En cuanto a las “ excepciones de buena fe en el negocio; caso fortuito y fuerza mayor ”, propuestas por el demandado consideró que “ no enervan la acción impetrada ” por cuanto, de un lado, “ no se infirmó ” la buena fe en la negociación por parte del comprador, y de otro, el registro de la cautela que pesa sobre el automotor “ figura en el historial del vehículo y/o certificada de tradición con antelación a la celebración del contrato”.

Relativamente a las prestaciones mutuas señaló que encontrándose probado que el demandante (comprador) pagó la totalidad del precio, le corresponde al demandado (vendedor) devolverle la suma de $16.500.000 que recibió “ junto con la corrección monetaria y por concepto de frutos civiles los intereses legales que se causaron desde las fechas en que se realizaron los pagos y hasta cuando se verifique el pago por parte del demandado ”.

Que de igual manera, debía cancelar la suma de $500.000, pactada como cláusula penal, “ sin que haya lugar a condenar los perjuicios compensatorios solicitados ni a los intereses comerciales moratorios en razón a que devienen inaplicables las normas del Código de Comercio y sólo tienen lugar cuando se constituye en mora del deudo”. En consecuencia de lo analizado, declaró no probadas las excepciones formuladas por el demandado, decretó la resolución del contrato de compraventa celebrado entre las partes, condenó al demandado al pago de las sumas señaladas y de las costas causadas en ambas instancias y le ordenó al demandante que efectuara la devolución del vehículo.

Trátase, por consiguiente, de un conjunto de reflexiones que no pueden tildarse de abiertamente caprichosas o arbitrarias para que ameriten la intervención del juez constitucional, pues en los términos que fueron expuestas, está claro que obedecen al ejercicio del poder que el ordenamiento le confiere al Juzgador de instancia para decidir los asuntos sometidos a su juicio.

Resulta palmario, entonces, que el peticionario pretende, a través de la tutela, revivir el debate propuesto en el referido proceso que le fue desfavorable, desconociendo el carácter residual y subsidiario de esta acción.
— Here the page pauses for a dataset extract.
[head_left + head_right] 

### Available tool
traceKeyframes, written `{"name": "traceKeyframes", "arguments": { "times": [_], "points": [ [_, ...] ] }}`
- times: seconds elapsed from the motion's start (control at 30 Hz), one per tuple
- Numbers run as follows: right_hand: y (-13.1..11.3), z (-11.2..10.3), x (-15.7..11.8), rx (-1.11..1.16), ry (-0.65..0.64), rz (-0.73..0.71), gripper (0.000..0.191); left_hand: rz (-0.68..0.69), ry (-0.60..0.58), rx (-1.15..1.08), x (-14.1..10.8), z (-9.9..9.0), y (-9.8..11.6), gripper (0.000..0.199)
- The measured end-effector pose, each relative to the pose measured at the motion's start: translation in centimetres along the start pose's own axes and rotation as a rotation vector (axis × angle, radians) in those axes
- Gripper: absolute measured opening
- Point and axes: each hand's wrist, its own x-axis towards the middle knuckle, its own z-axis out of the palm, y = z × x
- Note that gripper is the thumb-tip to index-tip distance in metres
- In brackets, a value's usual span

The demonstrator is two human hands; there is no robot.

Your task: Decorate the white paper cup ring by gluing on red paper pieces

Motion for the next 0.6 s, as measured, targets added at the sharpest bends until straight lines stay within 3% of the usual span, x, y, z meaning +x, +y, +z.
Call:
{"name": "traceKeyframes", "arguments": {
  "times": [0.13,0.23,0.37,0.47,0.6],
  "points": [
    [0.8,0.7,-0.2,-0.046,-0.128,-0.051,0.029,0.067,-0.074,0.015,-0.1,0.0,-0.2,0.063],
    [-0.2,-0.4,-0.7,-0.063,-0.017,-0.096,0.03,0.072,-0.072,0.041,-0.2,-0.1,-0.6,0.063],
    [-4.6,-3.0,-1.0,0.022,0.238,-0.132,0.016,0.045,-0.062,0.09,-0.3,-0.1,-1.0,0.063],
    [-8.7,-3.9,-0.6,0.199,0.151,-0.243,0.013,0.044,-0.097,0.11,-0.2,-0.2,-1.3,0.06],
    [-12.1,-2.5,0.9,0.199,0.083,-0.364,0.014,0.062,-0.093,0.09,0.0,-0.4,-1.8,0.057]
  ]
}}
Por supuesto que el juez de tutela no es el llamado a intervenir a manera de árbitro para determinar cuáles de los planteamientos valorativos y hermenéuticos de los juzgadores de instancia o de las partes, resultan ser los más acertados, y menos aún acometer, bajo ese pretexto, la revisión oficiosa del asunto, con el propósito de verificar si en el proceso se han respetado las garantías constitucionales, cuando el derecho discutido gozó del cauce adecuado para hacerlo respetar; amén que la adversidad del fallo no es por sí misma fundamento que le allane el camino al vencido para perseverar en sus discrepancias frente a lo resuelto por el juez natural.
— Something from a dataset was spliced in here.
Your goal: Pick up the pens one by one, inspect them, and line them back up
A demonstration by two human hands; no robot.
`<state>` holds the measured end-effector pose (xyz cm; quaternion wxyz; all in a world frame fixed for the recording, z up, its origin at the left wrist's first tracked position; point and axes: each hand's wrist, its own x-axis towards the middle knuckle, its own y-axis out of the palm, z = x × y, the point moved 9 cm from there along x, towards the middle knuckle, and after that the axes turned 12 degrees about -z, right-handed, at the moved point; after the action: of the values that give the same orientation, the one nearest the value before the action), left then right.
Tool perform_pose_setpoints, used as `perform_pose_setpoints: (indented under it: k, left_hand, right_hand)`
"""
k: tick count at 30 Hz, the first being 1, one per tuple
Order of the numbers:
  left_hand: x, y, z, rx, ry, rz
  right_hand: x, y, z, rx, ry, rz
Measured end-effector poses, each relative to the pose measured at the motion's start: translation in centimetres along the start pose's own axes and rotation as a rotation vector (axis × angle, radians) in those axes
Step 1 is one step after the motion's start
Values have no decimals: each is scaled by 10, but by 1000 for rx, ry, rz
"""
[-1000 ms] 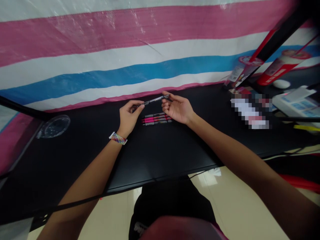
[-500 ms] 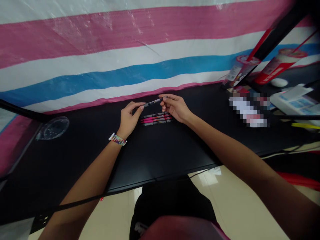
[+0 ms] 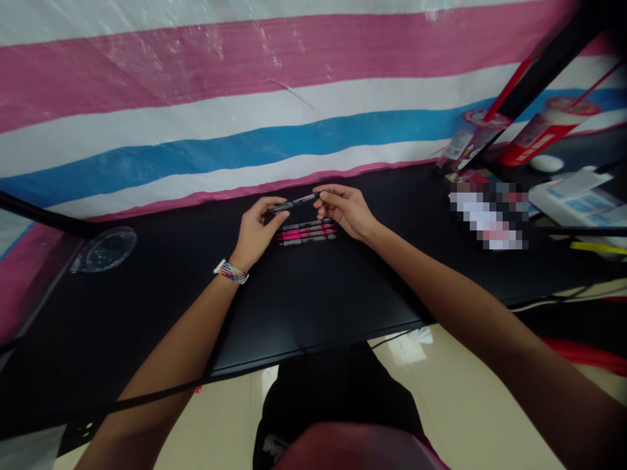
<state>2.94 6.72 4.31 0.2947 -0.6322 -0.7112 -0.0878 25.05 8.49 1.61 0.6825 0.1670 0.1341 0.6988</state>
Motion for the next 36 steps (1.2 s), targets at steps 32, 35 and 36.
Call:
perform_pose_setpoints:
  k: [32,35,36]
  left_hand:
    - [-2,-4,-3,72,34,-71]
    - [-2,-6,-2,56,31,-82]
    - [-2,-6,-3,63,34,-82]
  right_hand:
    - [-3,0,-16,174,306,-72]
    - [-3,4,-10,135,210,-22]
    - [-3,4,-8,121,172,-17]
En este orden de ideas, la Corte confirmará la sentencia objeto de la impugnación. DECISIÓN En mérito de lo expuesto, la Corte Suprema de Justicia, en Sala de Casación Civil, administrando justicia en nombre de la República y por autoridad de la ley, CONFIRMA la sentencia de fecha, contenido y procedencia puntualizados en la motivación que antecede.
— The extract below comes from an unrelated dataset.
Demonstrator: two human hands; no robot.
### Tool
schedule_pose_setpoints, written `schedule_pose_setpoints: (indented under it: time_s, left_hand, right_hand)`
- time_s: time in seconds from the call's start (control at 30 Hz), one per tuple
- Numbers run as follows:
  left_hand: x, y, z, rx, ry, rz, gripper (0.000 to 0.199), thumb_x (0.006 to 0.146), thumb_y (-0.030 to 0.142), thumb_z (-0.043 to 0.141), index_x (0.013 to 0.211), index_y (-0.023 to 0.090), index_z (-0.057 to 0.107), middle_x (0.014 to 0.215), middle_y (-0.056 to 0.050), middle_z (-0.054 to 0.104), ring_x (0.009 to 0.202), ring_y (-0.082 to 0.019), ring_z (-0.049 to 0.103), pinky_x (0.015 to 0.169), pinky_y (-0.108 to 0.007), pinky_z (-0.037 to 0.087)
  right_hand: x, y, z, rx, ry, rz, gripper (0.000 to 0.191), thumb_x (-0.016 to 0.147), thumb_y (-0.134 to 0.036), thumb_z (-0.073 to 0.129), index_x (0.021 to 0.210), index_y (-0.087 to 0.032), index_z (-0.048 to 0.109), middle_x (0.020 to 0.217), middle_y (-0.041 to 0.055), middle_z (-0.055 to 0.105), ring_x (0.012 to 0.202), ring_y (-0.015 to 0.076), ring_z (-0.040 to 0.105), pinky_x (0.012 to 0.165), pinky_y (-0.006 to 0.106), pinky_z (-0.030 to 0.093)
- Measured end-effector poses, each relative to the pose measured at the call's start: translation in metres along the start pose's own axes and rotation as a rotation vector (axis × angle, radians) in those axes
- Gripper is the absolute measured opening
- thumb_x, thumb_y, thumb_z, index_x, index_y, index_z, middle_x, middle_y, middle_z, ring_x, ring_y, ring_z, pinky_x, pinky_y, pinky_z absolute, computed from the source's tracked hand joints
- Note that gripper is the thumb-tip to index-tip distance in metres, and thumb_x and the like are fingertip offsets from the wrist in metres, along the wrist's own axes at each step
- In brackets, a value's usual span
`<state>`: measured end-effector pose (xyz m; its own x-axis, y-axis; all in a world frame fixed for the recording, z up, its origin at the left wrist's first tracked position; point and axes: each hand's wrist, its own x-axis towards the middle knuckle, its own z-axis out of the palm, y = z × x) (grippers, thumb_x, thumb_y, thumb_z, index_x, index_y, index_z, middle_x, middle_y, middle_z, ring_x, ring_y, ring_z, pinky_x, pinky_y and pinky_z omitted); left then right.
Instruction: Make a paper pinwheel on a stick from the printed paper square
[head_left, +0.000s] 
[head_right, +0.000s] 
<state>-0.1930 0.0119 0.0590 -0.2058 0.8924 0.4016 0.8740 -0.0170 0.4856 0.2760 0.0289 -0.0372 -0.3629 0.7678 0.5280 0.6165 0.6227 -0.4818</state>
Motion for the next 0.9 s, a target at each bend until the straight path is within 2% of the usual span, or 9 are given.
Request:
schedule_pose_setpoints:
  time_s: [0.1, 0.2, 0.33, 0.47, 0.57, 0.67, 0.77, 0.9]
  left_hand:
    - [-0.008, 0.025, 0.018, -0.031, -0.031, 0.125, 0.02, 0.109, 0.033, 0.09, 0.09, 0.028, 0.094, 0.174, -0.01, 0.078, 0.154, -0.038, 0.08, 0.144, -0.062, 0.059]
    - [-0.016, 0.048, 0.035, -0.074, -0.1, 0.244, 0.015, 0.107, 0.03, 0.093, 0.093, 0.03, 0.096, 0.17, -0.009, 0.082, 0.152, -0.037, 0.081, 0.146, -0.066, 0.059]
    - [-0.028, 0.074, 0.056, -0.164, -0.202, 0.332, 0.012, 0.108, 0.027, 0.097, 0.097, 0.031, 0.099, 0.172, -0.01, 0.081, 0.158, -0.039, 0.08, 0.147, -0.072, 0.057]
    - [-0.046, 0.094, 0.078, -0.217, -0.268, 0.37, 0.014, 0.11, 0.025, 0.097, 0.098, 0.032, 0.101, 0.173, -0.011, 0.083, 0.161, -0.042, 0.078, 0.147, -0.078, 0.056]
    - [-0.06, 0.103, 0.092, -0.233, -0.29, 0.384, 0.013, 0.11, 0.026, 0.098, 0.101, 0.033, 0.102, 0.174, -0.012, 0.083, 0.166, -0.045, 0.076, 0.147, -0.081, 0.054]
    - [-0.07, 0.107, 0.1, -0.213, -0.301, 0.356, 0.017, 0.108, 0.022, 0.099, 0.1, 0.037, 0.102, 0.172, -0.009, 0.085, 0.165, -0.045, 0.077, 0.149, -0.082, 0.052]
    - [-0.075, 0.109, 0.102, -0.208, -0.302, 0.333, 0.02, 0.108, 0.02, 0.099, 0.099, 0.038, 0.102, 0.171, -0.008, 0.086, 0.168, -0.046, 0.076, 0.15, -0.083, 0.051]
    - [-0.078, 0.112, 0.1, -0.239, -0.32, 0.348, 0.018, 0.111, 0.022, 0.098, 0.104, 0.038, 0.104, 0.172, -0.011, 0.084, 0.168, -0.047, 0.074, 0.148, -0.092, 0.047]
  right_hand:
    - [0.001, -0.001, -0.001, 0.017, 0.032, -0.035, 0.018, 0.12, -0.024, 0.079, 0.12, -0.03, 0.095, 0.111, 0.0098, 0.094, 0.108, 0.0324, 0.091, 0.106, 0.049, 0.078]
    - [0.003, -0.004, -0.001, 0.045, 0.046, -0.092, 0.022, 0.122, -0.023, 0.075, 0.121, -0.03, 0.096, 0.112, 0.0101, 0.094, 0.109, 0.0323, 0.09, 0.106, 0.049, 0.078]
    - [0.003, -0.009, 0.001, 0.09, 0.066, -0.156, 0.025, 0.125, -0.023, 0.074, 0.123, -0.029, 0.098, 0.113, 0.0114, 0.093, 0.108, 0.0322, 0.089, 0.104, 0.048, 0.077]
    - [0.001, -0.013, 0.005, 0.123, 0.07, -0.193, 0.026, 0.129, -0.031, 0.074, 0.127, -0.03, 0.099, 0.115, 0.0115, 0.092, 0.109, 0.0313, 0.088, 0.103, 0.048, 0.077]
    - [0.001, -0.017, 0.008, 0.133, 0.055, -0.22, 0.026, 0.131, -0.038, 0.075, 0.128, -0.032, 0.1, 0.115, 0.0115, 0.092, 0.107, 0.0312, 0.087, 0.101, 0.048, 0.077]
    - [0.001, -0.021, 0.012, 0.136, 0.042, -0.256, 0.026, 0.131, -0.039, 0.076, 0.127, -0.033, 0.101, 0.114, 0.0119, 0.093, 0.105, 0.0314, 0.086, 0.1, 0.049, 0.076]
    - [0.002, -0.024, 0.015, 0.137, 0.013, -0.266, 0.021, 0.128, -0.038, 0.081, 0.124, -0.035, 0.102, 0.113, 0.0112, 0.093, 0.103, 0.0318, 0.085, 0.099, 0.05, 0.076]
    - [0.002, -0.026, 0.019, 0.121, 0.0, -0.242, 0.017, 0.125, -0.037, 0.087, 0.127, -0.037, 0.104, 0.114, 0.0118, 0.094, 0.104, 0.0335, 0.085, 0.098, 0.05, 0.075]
Comuníquese telegráficamente lo resuelto en esta providencia a los interesados y oportunamente envíese el expediente a la Corte Constitucional para su eventual revisión. ARTURO SOLARTE RODRÍGUEZ JAIME ALBERTO ARRUBLA PAUCAR RUTH MARINA DÍAZ RUEDA PEDRO OCTAVIO MUNAR CADENA WILLIAM NAMÉN VARGAS CÉSAR JULIO VALENCIA COPETE EDGARDO VILLAMIL PORTILLA PAGE 2 POMC.